SCALABILITY MANAGEMENT MODULE FOR DYNAMIC NODE 

CONFIGURATION 

BACKGROUND OF THE INVENTION 

1. Technical Field 

[0001] The present invention relates in general to digital computers, and in particular to multi- 
node computer systems. Still more particularly, the present invention relates to a method and 
system for booting up and configuring multi-node computer systems using a scalability 
management module. 

2. Description of the Related Art 

[0002] Digital computers, and particularly servers, are often multi-node computers, which are 
logical partitions such as depicted in Figure 1 and identified as multi-node computer 100. 
Exemplary multi-node computer 100 has four nodes 102. Each node 102 includes two sets of 
processors 106, labeled "0" to "7," that typically are sets of four or more processors functioning 
together as a single coordinated processing unit. Each processor 106 is connected to other 
processors 106 in other nodes 108 by hardware scalability cables 114, and to other processors 
106 within the same node 108 via a service processor 112. 

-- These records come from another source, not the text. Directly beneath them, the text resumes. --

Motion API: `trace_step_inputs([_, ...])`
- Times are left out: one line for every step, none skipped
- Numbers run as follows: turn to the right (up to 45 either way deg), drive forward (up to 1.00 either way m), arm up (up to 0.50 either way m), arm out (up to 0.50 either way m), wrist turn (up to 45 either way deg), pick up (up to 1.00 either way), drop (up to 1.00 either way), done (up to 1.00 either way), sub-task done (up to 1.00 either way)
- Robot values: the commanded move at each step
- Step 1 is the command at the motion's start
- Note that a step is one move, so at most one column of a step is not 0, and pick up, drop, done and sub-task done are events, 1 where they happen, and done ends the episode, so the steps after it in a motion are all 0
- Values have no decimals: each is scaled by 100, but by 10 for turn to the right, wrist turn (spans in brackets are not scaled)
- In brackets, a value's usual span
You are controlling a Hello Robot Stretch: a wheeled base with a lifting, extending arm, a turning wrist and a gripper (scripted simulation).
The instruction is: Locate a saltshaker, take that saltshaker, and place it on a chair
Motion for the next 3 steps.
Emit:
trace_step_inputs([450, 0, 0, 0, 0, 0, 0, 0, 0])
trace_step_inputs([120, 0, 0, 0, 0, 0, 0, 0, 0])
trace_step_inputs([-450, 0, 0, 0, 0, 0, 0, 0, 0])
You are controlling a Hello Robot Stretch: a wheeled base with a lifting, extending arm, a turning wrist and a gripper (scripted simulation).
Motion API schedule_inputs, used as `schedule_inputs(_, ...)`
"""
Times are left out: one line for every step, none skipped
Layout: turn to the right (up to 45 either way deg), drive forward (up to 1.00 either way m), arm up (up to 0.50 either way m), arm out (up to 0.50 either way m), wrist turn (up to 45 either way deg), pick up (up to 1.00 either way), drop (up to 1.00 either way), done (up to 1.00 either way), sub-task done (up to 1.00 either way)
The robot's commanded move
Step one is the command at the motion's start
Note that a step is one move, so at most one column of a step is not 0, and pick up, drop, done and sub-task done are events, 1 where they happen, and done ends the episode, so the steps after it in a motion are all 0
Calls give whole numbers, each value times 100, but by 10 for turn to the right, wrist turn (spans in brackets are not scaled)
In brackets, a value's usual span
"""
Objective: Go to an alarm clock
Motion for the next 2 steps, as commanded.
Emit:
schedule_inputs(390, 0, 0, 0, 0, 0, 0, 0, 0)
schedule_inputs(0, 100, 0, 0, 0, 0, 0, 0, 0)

[0003] In Figure 1, boot node 108 is a node 102 that has assumed the role of the boot node for 
multi-node computer 100. As such, boot node 108 configures the logical partition of nodes 
defining multi-node computer 100. That is, using a menu in a setup utility in Basic Input/Output 
System (BIOS) 110, boot node 108 gathers and stores in non- volatile random access memory 
(NVRAM) 116 the Internet Protocol (IP) information that is specific for each service processor 
112 in each node 102. Boot node 108 then communicates with the IP address of each service 
processor 112 in multi-node computer 100 to complete the configuration (memory allocation, 
processor allocation, etc.) of multi-node computer 100.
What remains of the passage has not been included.